Astellas has teamed up with US company Proteostasis Therapeutics to investigate new ways of treating diseases caused by protein defects, an emerging field of pharmaceutical research.
The Japanese pharma giant is licensing one project from Cambridge, Massachusetts-based Proteostasis for up to $400m – assuming it reaches the market – and has taken an option on two more that could triple that investment.

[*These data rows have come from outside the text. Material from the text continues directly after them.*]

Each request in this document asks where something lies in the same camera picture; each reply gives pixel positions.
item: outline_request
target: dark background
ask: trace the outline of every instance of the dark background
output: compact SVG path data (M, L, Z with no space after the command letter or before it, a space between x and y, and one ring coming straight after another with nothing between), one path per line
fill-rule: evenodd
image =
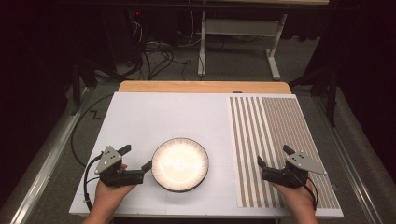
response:
M282 38L297 35L304 41L321 36L307 68L309 73L326 65L332 57L329 52L345 43L345 34L351 27L357 27L351 33L352 41L342 46L346 51L337 69L339 87L378 157L396 179L392 152L396 145L396 28L392 23L396 20L388 5L391 1L345 0L331 1L331 5L354 6L360 2L368 7L367 14L358 19L330 18L319 13L290 14ZM191 33L190 12L157 10L155 18L152 14L146 14L151 33L163 41L176 44L177 27L183 33ZM163 29L166 25L172 29ZM58 8L50 0L2 1L0 35L0 95L1 102L5 102L0 116L2 206L64 112L64 92L71 84L75 60L90 58L108 68L115 65L103 18L96 9Z

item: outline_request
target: wooden table edge
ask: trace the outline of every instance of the wooden table edge
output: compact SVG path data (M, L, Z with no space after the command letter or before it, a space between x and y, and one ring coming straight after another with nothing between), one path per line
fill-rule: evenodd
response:
M291 94L285 82L245 81L123 81L120 92L275 93Z

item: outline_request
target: black cable
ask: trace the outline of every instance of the black cable
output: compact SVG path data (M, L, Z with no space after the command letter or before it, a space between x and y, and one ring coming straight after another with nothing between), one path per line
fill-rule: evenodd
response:
M183 64L183 65L184 65L184 66L183 66L183 70L181 70L181 78L183 78L183 81L186 80L186 78L184 78L184 69L186 69L187 64L189 64L190 62L191 62L191 60L187 60L187 61L184 62L184 63L181 63L181 62L178 62L178 61L174 61L174 63L180 63L180 64Z
M311 183L312 183L312 186L314 186L315 193L317 194L317 206L318 206L318 202L319 202L319 195L318 195L318 189L317 189L317 186L315 185L314 181L312 181L312 179L311 179L311 178L309 178L309 177L308 177L308 179L309 179L309 181L311 181Z
M139 78L137 80L144 80L145 76L143 75L142 69L139 71Z
M149 80L149 74L151 72L151 65L150 65L150 62L149 62L149 56L147 55L146 52L144 52L144 55L146 56L146 61L148 62L148 80Z
M102 154L103 154L103 152L99 156L93 158L93 160L90 161L90 163L87 165L87 168L85 169L85 174L84 174L84 202L87 204L87 207L88 207L88 209L90 211L92 209L92 203L91 203L91 199L90 199L90 194L87 191L88 172L90 171L91 166L93 165L93 163L96 162L96 161L99 161L102 158Z
M72 148L72 152L73 152L73 156L75 157L75 159L77 160L77 162L82 165L84 168L86 167L86 164L84 164L77 156L76 154L76 150L74 147L74 135L76 133L76 129L79 125L79 123L81 122L81 120L84 118L84 116L91 110L91 108L93 108L95 105L97 105L98 103L100 103L101 101L105 100L106 98L113 96L114 93L111 93L107 96L102 97L101 99L99 99L98 101L96 101L95 103L93 103L92 105L90 105L90 107L88 107L88 109L81 115L81 117L78 118L78 121L76 122L76 125L74 126L72 132L71 132L71 136L70 136L70 147Z
M223 38L227 39L227 40L232 40L234 42L252 43L252 42L263 39L263 36L255 36L251 40L243 40L243 39L233 38L232 36L228 36L228 35L224 36Z
M308 191L308 193L312 196L312 199L313 199L312 204L314 206L314 211L317 211L318 197L317 198L315 197L314 192L312 192L312 190L305 183L303 183L303 181L301 181L301 179L299 177L297 177L297 175L295 175L293 172L290 172L290 173L294 176L294 178L296 178L302 184L302 186L306 189L306 191Z
M93 180L95 180L95 179L99 179L99 178L100 178L99 176L98 176L98 177L94 177L94 178L88 180L88 181L87 181L87 184L90 183L91 181L93 181Z
M171 51L165 51L165 50L163 50L163 49L160 48L160 53L161 53L161 55L163 56L163 61L160 62L159 64L157 64L157 66L155 66L155 67L152 69L152 71L151 71L152 74L150 74L150 76L148 77L148 80L152 80L154 77L156 77L158 74L160 74L160 72L161 72L163 69L167 68L167 67L172 63L172 61L173 61L173 59L174 59L174 54L173 54ZM158 71L156 71L156 72L154 73L155 69L157 69L157 68L160 67L163 63L166 63L166 62L169 62L169 63L166 64L165 66L163 66L162 68L160 68Z
M221 40L221 46L218 47L218 48L211 48L211 47L209 47L208 45L206 45L205 47L206 47L207 49L212 49L212 50L224 49L224 46L225 46L225 38L224 38L224 36L222 36L222 35L213 35L213 36L214 36L215 38L218 38L218 39Z

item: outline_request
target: electrical cord
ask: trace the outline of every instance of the electrical cord
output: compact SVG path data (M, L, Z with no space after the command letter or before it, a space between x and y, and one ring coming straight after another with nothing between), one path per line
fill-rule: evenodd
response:
M93 181L93 180L95 180L95 179L99 179L99 178L100 178L99 176L98 176L98 177L91 178L90 180L87 181L87 184L90 183L91 181Z
M108 69L100 64L97 64L93 62L92 60L89 59L84 59L85 63L88 64L89 66L99 69L109 75L109 77L104 77L98 74L95 74L99 78L103 79L111 79L115 78L118 81L124 81L124 80L134 80L132 78L127 78L129 75L132 75L139 71L141 67L143 66L143 59L142 59L142 52L143 48L145 46L144 44L144 29L142 26L137 22L134 21L133 19L130 18L130 15L127 11L124 13L125 20L127 21L127 28L128 28L128 34L132 43L132 48L134 49L132 52L132 60L134 63L134 67L131 68L129 71L119 74L117 71L114 71L112 69Z
M308 177L308 179L311 181L312 185L315 188L315 192L317 193L317 197L315 197L314 192L312 192L312 190L305 183L303 183L303 181L301 181L301 179L299 177L297 177L297 175L295 175L293 172L290 172L290 174L292 174L294 176L294 178L296 178L302 184L303 188L305 188L306 191L308 191L308 193L312 196L312 199L313 199L312 204L314 206L314 211L317 211L317 207L318 207L318 189L315 186L315 184L312 181L312 179Z
M161 48L162 42L148 42L147 46L151 45L151 44L155 44L156 45L155 48L144 51L144 55L145 55L146 61L148 63L148 80L152 80L154 77L158 76L163 69L169 67L172 63L178 63L178 64L184 65L183 69L181 71L181 76L182 76L183 80L185 80L184 71L186 69L186 66L191 62L191 60L187 60L186 62L176 61L174 53L171 50L165 50L165 49ZM149 59L150 55L152 55L154 53L161 54L162 59L159 62L153 62Z
M256 36L256 37L254 37L254 38L251 39L251 40L242 40L242 39L238 39L238 38L232 38L232 37L229 37L228 35L208 35L208 36L212 36L212 37L215 37L215 38L221 40L221 46L218 47L218 48L211 48L211 47L209 47L209 46L206 46L207 49L213 49L213 50L224 49L225 41L226 41L226 40L231 40L231 41L233 41L233 42L241 42L241 43L252 43L252 42L255 42L255 41L258 41L258 40L263 39L262 36Z
M85 202L85 204L87 204L87 207L88 207L88 209L90 211L92 209L92 202L91 202L91 199L90 199L90 194L88 193L88 190L87 190L88 172L90 171L91 166L93 165L93 163L96 162L96 161L99 161L102 158L102 155L103 155L103 152L99 156L93 158L93 160L91 160L91 162L87 165L87 168L85 169L85 174L84 174L84 202Z
M201 42L201 39L195 41L194 43L191 43L192 38L194 36L195 32L194 32L194 14L193 11L191 12L191 35L190 35L190 40L187 44L182 44L182 45L178 45L178 47L180 48L184 48L184 47L190 47L190 46L194 46L196 44L198 44L199 42Z
M74 146L74 136L75 136L75 133L76 133L76 129L77 129L78 125L81 123L81 120L85 117L85 115L86 115L89 111L91 111L91 109L92 109L95 105L99 104L100 102L102 102L103 100L105 100L106 98L111 97L111 96L113 96L113 93L111 93L111 94L109 94L109 95L107 95L107 96L102 97L101 99L99 99L98 101L96 101L95 103L93 103L92 105L90 105L90 107L88 107L88 109L85 110L85 112L81 115L81 117L78 118L78 121L76 122L76 125L74 126L74 128L73 128L73 130L72 130L72 132L71 132L71 136L70 136L70 147L71 147L71 149L72 149L73 156L75 157L76 161L77 161L82 167L84 167L84 168L86 167L86 164L84 164L84 162L82 162L82 161L78 158L77 153L76 153L76 150L75 150L75 146Z

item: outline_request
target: wrist
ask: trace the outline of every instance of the wrist
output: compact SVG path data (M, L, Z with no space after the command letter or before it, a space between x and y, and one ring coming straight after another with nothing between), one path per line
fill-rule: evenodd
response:
M113 218L113 213L93 206L83 224L107 224Z
M312 204L299 206L298 208L292 209L291 212L296 223L298 224L318 224Z

Proteostasis was set up to develop ways to correct defects in the way proteins are processed in the body, for example how they are folded, trafficked in and out of cells and cleared from the body.
Protein mis-folding is thought to play a role in cancer and genetic diseases such as cystic fibrosis – where an incorrect fold blocks the activity of a protein – as well as diseases such as Alzheimer’s and Creutzfeld-Jakob disease (CJD), which are characterised by accumulation of defective proteins.
Astellas will work with Proteostasis initially on one undisclosed genetic disease and suggested the other programmes could be in the areas of neurodegenerative diseases and retinal degenerative diseases.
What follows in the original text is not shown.